━━ Task material ━━
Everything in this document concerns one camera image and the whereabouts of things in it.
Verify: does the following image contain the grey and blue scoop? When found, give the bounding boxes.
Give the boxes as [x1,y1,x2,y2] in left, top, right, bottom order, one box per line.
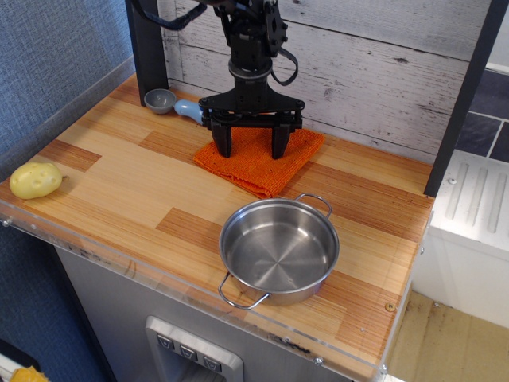
[143,88,203,125]

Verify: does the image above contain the dark frame post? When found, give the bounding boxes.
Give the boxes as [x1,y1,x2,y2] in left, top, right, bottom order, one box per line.
[125,1,168,106]
[424,0,508,197]

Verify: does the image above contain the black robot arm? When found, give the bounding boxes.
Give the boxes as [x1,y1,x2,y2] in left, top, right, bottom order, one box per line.
[199,1,305,159]

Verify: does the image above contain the stainless steel pot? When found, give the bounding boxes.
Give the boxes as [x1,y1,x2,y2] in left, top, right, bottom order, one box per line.
[219,193,340,310]

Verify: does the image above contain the left dark frame post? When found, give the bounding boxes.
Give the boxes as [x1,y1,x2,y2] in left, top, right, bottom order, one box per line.
[125,1,168,106]

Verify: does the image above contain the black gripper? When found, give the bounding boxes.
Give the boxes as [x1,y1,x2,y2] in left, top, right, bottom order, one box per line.
[199,71,305,159]

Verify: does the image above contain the yellow object bottom left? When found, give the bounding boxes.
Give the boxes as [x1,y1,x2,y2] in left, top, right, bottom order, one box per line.
[10,367,49,382]

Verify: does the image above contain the white ribbed cabinet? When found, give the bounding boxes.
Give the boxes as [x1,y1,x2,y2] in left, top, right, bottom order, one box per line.
[412,150,508,327]

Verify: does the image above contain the grey dispenser panel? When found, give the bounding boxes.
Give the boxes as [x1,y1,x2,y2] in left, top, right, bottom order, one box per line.
[146,316,244,381]

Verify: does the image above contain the black cable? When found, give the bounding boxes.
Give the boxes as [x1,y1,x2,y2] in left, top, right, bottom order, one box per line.
[130,0,299,88]

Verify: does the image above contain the yellow toy potato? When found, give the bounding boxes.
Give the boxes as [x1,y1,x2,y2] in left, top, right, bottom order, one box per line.
[10,162,63,200]

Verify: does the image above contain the right dark frame post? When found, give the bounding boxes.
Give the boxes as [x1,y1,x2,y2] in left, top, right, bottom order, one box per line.
[424,0,508,197]

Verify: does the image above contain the orange knitted cloth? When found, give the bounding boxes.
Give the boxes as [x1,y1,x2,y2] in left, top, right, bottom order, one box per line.
[193,127,325,199]

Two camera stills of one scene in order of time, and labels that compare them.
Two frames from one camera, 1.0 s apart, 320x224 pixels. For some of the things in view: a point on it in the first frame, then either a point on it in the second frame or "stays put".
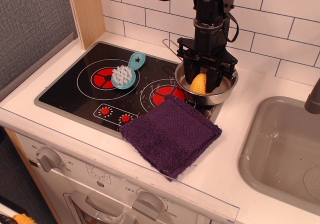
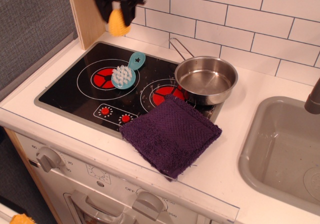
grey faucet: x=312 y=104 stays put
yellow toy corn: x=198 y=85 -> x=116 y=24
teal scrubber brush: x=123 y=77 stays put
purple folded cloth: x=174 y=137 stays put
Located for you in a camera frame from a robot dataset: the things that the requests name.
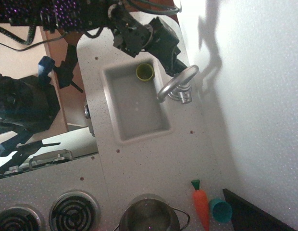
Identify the stainless steel pot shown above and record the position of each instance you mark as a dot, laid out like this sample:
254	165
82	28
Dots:
151	214

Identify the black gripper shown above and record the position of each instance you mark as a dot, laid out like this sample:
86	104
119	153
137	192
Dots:
163	45

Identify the grey toy sink basin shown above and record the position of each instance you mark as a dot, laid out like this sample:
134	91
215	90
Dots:
135	112

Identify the yellow-green plastic cup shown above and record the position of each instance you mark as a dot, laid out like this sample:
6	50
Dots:
145	72

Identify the silver cabinet door handle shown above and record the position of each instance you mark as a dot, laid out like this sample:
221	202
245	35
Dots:
53	157

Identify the blue black spring clamp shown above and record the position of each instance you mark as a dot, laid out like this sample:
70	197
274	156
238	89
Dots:
64	72

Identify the orange toy carrot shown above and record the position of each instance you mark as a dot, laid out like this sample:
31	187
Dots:
201	204

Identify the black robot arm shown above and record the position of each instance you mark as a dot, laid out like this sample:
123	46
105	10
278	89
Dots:
19	19

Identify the left black stove burner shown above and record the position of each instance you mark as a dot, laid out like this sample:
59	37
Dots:
21	218

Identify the right black stove burner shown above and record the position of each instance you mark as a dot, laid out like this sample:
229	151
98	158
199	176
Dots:
75	211

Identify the silver curved faucet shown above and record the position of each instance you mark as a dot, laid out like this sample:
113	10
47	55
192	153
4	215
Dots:
179	88

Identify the blue black lower clamp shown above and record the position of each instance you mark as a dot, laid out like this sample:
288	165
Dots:
22	152

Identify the black stove burner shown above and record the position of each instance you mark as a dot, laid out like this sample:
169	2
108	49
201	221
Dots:
21	218
75	211

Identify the teal plastic cup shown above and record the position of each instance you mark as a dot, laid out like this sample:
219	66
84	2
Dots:
220	210

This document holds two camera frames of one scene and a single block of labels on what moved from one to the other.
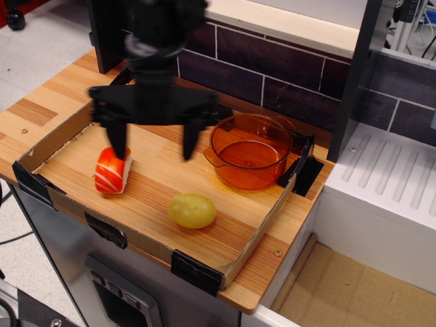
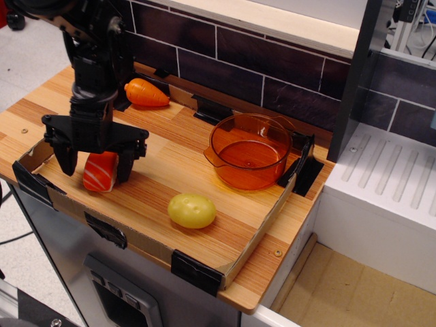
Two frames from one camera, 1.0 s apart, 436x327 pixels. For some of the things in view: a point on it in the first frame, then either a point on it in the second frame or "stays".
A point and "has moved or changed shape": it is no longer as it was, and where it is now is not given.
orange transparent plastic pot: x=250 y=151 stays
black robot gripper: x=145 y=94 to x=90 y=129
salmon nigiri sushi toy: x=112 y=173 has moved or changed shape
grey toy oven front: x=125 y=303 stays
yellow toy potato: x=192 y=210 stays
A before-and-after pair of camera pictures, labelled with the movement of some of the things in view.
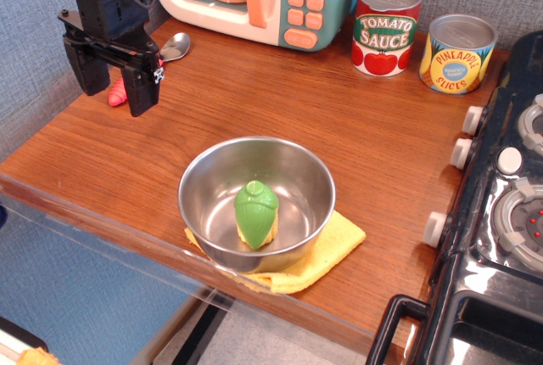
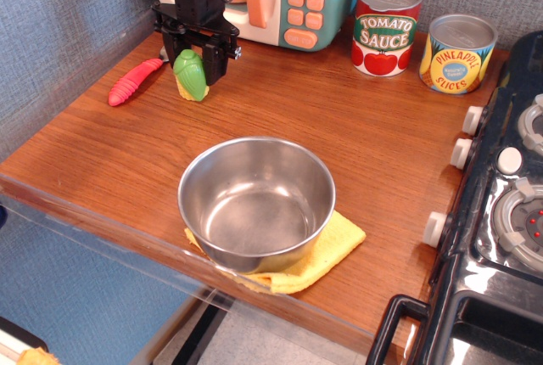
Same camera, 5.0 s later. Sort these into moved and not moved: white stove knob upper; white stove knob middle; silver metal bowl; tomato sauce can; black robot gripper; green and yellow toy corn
Moved: black robot gripper; green and yellow toy corn
Not moved: white stove knob middle; white stove knob upper; tomato sauce can; silver metal bowl
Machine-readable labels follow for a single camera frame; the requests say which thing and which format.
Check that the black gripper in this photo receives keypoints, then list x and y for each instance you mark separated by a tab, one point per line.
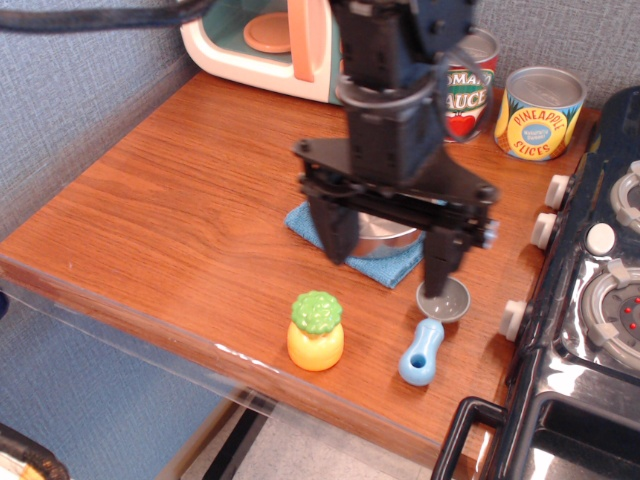
393	165

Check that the stainless steel pan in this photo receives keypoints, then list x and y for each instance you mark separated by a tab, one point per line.
380	238

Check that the pineapple slices can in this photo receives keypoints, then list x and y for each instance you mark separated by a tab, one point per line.
539	112

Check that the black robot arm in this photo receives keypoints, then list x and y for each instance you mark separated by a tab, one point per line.
399	45

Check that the teal toy microwave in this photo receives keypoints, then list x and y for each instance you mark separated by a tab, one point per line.
309	71

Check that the black toy stove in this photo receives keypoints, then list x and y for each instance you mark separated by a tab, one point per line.
572	408

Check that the orange microwave plate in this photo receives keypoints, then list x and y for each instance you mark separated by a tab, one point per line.
268	33

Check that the blue folded cloth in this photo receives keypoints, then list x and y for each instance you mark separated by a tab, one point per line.
389	271

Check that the blue handled grey spoon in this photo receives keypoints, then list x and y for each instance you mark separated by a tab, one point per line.
418	364

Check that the yellow green toy pineapple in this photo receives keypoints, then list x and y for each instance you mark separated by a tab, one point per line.
315	336

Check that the tomato sauce can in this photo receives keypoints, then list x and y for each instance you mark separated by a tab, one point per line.
470	81

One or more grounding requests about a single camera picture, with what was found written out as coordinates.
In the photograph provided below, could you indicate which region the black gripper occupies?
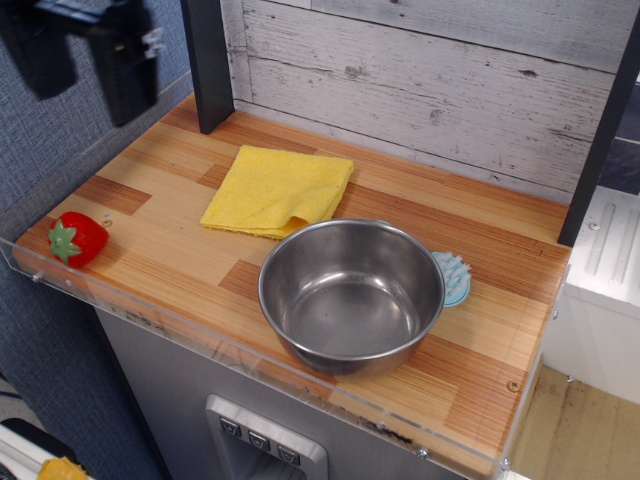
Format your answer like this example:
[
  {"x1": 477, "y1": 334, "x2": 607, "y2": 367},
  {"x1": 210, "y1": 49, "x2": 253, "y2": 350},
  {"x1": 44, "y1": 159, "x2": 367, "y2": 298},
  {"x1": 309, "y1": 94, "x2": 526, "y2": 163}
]
[{"x1": 1, "y1": 1, "x2": 165, "y2": 127}]

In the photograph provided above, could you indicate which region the stainless steel bowl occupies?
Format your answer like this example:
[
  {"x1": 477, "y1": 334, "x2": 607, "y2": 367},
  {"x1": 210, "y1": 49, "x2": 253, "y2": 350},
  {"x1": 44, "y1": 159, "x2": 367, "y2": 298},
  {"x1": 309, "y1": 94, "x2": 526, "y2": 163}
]
[{"x1": 258, "y1": 219, "x2": 445, "y2": 379}]

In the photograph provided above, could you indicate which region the light blue scrub brush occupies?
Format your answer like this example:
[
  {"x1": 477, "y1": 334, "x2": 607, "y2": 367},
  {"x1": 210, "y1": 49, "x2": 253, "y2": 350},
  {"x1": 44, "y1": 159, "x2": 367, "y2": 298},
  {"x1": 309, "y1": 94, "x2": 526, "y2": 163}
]
[{"x1": 432, "y1": 252, "x2": 472, "y2": 308}]

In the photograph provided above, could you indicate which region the red toy strawberry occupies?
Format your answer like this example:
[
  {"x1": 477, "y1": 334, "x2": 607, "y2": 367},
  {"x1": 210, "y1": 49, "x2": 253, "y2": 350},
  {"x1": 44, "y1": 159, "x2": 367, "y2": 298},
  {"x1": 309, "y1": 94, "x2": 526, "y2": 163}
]
[{"x1": 47, "y1": 211, "x2": 109, "y2": 268}]

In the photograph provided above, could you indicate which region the yellow folded cloth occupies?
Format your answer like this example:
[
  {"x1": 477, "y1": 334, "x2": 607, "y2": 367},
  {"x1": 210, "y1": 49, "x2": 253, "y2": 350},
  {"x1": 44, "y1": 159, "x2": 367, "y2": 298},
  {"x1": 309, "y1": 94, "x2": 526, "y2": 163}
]
[{"x1": 200, "y1": 145, "x2": 354, "y2": 239}]

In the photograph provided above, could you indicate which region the silver toy fridge cabinet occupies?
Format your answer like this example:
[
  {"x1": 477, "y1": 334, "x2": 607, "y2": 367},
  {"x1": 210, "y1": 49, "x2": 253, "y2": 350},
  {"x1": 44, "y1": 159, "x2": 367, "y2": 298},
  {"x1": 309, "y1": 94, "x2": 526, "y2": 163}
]
[{"x1": 98, "y1": 311, "x2": 457, "y2": 479}]

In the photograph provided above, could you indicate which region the yellow object bottom corner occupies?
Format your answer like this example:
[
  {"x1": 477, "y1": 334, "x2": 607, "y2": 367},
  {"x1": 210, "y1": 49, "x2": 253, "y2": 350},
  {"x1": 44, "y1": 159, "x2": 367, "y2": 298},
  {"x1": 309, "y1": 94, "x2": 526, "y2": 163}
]
[{"x1": 36, "y1": 457, "x2": 89, "y2": 480}]

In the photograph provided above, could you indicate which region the grey dispenser button panel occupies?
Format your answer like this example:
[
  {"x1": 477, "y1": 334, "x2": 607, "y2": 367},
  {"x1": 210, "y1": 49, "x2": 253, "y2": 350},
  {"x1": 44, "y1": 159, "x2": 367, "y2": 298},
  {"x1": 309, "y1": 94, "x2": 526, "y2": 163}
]
[{"x1": 205, "y1": 394, "x2": 329, "y2": 479}]

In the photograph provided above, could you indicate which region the white toy sink counter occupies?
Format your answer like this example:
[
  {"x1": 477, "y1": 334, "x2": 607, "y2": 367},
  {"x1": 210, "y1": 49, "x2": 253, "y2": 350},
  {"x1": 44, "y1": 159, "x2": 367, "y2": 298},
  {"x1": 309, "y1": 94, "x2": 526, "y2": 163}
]
[{"x1": 541, "y1": 187, "x2": 639, "y2": 403}]

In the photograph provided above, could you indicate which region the black left frame post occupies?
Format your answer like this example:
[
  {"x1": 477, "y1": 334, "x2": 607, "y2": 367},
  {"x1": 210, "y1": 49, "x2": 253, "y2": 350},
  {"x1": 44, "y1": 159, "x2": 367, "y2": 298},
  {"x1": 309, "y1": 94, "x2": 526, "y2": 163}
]
[{"x1": 181, "y1": 0, "x2": 235, "y2": 134}]

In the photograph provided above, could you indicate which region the black frame post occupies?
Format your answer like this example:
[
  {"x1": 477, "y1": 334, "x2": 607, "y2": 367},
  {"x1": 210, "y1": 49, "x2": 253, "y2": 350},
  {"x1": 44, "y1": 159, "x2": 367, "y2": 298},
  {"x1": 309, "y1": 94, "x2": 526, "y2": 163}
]
[
  {"x1": 181, "y1": 0, "x2": 235, "y2": 134},
  {"x1": 557, "y1": 12, "x2": 639, "y2": 247}
]

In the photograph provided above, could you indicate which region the black right frame post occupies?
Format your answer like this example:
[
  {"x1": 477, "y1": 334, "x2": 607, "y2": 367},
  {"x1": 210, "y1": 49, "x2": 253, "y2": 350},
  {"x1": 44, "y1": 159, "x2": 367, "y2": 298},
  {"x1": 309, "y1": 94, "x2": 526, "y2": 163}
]
[{"x1": 557, "y1": 12, "x2": 639, "y2": 247}]

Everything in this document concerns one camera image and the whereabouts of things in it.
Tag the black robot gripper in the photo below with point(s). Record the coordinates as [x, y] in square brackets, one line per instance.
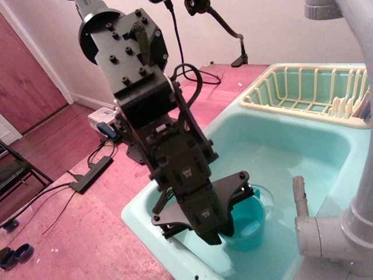
[203, 206]

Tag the teal plastic cup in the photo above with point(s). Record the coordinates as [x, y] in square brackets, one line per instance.
[249, 218]

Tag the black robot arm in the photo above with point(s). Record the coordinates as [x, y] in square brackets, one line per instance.
[131, 52]

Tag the light green toy sink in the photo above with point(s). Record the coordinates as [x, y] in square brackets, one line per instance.
[273, 149]

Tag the grey toy faucet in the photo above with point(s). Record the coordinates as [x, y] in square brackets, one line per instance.
[340, 247]

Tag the black USB hub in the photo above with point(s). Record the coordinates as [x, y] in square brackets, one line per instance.
[84, 182]

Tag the blue adapter plug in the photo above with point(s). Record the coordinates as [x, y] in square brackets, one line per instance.
[107, 131]

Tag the white cardboard box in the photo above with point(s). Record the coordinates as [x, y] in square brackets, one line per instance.
[103, 115]

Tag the cream plastic dish rack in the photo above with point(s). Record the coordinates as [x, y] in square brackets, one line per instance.
[331, 93]

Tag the black folding chair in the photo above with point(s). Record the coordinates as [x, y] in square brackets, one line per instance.
[14, 174]

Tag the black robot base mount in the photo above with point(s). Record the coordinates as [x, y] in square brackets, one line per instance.
[135, 133]

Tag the black gooseneck clamp mount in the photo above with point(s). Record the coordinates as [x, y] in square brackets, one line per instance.
[204, 6]

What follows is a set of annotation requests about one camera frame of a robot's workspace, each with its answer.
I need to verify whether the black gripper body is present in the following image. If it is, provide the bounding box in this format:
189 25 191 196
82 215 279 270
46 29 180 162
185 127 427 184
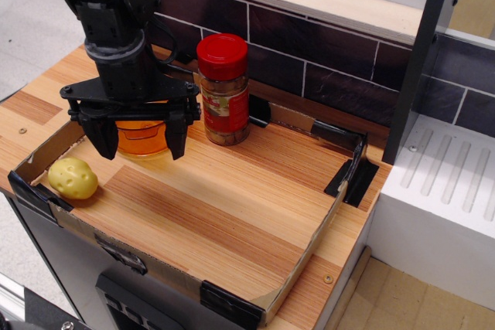
60 38 201 129

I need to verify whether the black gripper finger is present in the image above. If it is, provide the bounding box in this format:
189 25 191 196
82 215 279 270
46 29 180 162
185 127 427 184
165 112 187 160
80 119 118 160

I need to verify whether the red-lidded basil spice bottle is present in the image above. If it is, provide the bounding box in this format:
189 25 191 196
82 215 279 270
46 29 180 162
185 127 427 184
196 33 249 146

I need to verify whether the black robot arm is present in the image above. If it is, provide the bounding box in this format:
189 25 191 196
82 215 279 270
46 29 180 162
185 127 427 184
60 0 200 159

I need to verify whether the cardboard fence with black tape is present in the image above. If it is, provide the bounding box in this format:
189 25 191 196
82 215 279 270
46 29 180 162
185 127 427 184
7 66 380 328

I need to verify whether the orange transparent plastic cup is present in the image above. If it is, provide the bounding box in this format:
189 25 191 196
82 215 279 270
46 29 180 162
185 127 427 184
116 120 168 156

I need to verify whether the yellow toy potato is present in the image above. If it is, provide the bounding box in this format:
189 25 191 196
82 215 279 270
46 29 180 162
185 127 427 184
48 157 98 199

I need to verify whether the black toy oven front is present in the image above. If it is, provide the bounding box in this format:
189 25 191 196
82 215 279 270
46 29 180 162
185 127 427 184
94 271 186 330

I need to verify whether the white toy sink drainboard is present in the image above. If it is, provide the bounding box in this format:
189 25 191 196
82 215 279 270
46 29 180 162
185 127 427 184
368 115 494 305

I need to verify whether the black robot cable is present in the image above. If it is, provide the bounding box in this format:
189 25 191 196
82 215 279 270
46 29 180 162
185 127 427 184
148 12 194 76

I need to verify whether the dark grey vertical post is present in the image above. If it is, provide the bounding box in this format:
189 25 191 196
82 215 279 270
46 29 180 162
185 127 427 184
382 0 452 165

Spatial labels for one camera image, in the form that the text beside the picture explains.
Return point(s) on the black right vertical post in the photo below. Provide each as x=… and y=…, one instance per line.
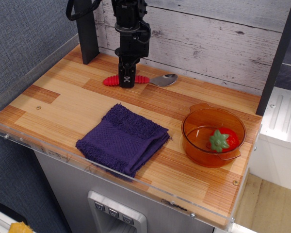
x=275, y=68

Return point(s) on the red toy strawberry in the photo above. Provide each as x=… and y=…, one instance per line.
x=223, y=140

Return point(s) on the orange transparent plastic pot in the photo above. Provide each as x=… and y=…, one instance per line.
x=196, y=128

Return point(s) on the black left vertical post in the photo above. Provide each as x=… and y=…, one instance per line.
x=86, y=31

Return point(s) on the clear acrylic left guard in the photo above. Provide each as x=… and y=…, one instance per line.
x=18, y=86

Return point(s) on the clear acrylic guard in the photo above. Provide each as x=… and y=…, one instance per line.
x=18, y=86
x=169, y=176

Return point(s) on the black vertical post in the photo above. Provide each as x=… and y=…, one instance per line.
x=275, y=68
x=86, y=31

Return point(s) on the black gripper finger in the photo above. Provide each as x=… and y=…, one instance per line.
━━━
## Action item
Set down, exactly as they appear above, all lines from the one that has "Tag the cream" down to the one that has "I need to verify whether the black gripper body", including those two and no others.

## Task output
Tag the cream plastic dish rack in the photo above with point(s). Record the coordinates as [x, y] in square brackets, one line per instance.
[331, 93]

Tag the black folding chair in the photo above with point(s). Record the coordinates as [x, y] in square brackets, one line per instance.
[14, 174]

Tag the black robot base mount in the photo above with point(s). Record the coordinates as [x, y] in square brackets, one line per instance.
[135, 133]

Tag the black gooseneck clamp mount in the photo above with point(s). Record the coordinates as [x, y] in square brackets, one line per instance.
[204, 6]

What follows is a set of annotation requests about one camera frame of a robot's workspace, each with its answer.
I need to verify whether the black gripper body is present in the following image. If it is, provide the bounding box in this format:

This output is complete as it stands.